Quizás un ejemplo menos obvio, el considerando 47 del GDPR apunta al “procesamiento de datos personales con fines de marketing directo” como un interés legítimo. Un malentendido común con el que nos hemos topado aquí es que este lenguaje justifica todo el marketing e incluso las opciones suaves. Para comprender mejor por qué este no es el caso, es útil primero considerar lo que esta redacción no dice: esto no significa que todo el marketing por correo electrónico o todo el envío de material de marketing directo esté permitido.

En segundo lugar, es fundamental recordar que el RGPD no funciona en el vacío. Para fines de marketing directo, las organizaciones y los comercializadores deben tener en cuenta cómo funciona el GDPR con la Directiva de privacidad y comunicación electrónica (Directiva de privacidad electrónica), que proporciona reglas de consentimiento complementarias para el marketing enviado por teléfono, fax, correo electrónico, SMS y otros canales de comunicación electrónica. , y que actualmente se encuentra en proceso de actualización. Según la Directiva de privacidad electrónica actual, se requiere el consentimiento de aceptación para el marketing por correo electrónico y SMS a menos que (i) la recopilación se haya realizado en el punto de venta y (ii) se haya proporcionado una opción de exclusión voluntaria en ese momento. Por lo tanto, si bien algunos especialistas en marketing de primer nivel tienen una base legal para el marketing directo basado en la venta y la exclusión voluntaria (por ahora), en todos los demás casos, los especialistas en marketing deben cumplir con los requisitos de consentimiento de inclusión voluntaria, independientemente de si tienen un interés legítimo en virtud de la GDPR.

Lo que constituye un interés legítimo se aclarará con el tiempo con más orientación y decisiones de los organismos pertinentes, y con la publicación de la próxima Directiva de privacidad electrónica modificada. Mientras tanto, utilizamos estos ejemplos y los parámetros establecidos por el RGPD que se analizan a continuación, como marco para adherirnos a los principios de procesamiento sobre la base del interés legítimo.

Evitar las trampas del interés legítimo
Para establecer con confianza que existe un interés legítimo, las organizaciones deben analizar y documentar tanto la necesidad del procesamiento particular como su conclusión después de equilibrar el interés del procesamiento con los derechos de los interesados . Algunos se refieren a esto como una evaluación de interés legítimo ("LIA"). En cuanto a la necesidad del tratamiento, sugerimos adquirir el hábito de preguntarse: ¿ se puede lograr el mismo objetivo sin el tratamiento de datos personales? Si la respuesta es “sí”, la mejor práctica es alejarse del interés legítimo como base para el procesamiento y obtener el consentimiento.

Si la respuesta es “no”, el objetivo no se puede lograr de otra manera, un buen paso siguiente es preguntar: ¿la necesidad de procesamiento es superada por los intereses o derechos de los interesados? Al responder a esta pregunta, es importante recordar que los interesados ​​tienen derecho a oponerse a un interés legítimo como base para el procesamiento, objeción que solo puede superarse con razones "imperiosas" establecidas por la organización de procesamiento.

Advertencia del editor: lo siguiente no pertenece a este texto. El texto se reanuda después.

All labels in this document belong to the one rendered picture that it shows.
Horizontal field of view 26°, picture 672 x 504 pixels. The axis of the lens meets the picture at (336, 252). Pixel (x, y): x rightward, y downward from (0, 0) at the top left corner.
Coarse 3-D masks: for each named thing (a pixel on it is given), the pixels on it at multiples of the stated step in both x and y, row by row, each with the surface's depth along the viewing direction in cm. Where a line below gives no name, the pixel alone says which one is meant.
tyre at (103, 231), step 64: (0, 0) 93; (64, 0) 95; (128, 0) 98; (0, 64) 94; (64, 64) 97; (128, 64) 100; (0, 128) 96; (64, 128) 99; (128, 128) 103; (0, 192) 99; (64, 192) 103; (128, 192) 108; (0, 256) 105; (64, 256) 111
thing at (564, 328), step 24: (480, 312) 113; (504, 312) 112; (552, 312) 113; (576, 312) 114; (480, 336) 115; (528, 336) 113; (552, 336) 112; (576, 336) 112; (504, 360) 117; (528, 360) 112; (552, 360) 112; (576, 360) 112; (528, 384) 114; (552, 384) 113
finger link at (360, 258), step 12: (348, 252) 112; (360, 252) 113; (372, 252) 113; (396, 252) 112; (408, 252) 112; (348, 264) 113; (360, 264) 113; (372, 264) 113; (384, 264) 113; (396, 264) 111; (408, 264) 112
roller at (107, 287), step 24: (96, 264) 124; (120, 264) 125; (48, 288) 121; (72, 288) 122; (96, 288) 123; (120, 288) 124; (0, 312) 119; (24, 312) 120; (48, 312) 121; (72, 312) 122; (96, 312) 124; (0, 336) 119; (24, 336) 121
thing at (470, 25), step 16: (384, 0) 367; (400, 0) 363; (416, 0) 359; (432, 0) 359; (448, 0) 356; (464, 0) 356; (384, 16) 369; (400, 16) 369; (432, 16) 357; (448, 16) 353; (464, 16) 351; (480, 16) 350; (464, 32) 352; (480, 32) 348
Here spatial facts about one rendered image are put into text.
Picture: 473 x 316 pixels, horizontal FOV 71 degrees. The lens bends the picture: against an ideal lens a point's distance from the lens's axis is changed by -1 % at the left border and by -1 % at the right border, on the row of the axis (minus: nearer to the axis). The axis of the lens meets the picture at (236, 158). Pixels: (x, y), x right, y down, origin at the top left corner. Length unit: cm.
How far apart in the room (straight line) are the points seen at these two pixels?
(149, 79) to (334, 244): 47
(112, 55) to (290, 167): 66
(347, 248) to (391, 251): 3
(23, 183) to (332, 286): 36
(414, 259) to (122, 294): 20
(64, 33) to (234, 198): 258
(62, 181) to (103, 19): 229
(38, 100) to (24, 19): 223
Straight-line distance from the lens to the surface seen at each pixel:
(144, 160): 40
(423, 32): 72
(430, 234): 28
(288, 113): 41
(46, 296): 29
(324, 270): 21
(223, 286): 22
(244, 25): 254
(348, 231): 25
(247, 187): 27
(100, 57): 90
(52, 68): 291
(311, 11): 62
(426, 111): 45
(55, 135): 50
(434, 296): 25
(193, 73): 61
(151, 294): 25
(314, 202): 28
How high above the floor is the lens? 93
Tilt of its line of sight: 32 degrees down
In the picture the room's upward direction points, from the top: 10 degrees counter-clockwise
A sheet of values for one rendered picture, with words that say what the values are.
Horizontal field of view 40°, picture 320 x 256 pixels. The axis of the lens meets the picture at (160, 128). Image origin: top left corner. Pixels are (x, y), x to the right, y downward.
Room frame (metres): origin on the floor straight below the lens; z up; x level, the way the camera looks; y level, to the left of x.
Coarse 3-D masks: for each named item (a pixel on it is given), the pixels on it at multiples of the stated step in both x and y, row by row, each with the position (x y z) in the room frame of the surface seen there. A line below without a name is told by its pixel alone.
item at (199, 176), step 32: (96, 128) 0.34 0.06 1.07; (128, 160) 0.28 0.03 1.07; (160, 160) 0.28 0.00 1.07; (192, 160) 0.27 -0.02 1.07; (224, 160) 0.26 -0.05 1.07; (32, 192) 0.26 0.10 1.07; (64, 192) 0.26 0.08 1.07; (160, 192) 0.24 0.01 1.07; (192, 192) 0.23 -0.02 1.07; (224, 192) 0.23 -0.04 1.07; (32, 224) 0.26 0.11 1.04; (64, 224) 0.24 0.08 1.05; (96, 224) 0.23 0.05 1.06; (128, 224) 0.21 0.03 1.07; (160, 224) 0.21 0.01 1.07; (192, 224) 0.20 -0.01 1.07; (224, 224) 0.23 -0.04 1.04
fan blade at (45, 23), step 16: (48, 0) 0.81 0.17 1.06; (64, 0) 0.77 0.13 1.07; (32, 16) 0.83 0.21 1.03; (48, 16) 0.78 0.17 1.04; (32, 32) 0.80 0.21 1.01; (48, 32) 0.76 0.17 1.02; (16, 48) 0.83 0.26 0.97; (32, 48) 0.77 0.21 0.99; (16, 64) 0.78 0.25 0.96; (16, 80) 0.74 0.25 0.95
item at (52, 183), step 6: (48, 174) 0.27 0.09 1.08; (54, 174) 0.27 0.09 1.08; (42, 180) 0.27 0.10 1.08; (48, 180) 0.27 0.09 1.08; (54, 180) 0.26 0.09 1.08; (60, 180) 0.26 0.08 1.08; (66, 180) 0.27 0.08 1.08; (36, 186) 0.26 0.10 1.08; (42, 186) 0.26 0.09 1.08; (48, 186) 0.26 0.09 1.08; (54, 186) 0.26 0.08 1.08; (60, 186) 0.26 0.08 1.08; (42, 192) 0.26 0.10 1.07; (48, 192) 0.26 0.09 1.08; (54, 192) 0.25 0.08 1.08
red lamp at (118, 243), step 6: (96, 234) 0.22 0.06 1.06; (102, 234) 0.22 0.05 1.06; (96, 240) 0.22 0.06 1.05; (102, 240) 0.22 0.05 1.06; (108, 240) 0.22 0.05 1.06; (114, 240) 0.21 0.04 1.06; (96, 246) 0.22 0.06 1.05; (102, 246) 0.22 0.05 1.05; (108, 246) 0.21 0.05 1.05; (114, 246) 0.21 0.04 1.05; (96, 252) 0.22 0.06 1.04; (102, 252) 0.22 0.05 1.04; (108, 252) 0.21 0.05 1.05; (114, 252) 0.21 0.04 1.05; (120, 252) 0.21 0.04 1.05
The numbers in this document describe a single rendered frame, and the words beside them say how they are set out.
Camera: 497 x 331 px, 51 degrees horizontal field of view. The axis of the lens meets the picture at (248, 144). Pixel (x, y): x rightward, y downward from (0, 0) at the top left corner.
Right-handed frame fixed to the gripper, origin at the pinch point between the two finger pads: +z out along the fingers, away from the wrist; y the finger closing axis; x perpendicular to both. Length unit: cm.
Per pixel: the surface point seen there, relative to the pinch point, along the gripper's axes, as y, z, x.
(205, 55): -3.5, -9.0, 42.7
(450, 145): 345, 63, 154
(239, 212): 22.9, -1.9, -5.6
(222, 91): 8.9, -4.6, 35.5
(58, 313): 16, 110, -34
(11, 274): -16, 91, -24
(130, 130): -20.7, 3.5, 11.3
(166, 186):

Dadas estas limitaciones, cuando se basa en un interés legítimo como base para el procesamiento, recomendamos contar con un proceso para mantener un registro escrito de la necesidad y las conclusiones de equilibrio. Esto es especialmente importante cuando el interesado es un niño. Y, como práctica general, ayudará a evitar trampas de interés legítimo y demostrará que se prestó la debida consideración a la necesidad de procesamiento y los derechos y libertades de las personas cuyos datos se procesan.

Una nota de aviso
Si una organización se basa en un interés legítimo como base para procesar el RGPD, se requiere que la organización le permita a las personas cuyos datos se recopilan saber cuáles son los intereses legítimos y que tienen derecho a oponerse. Esto se puede hacer en el momento de la recopilación de datos o, en el caso del aviso de objeción, en la sección de un aviso de privacidad que trata sobre los derechos de las personas. Al igual que con todo lo relacionado con el RGPD y la privacidad, la mejor manera de hacerlo es ser franco y transparente sobre sus actividades de procesamiento.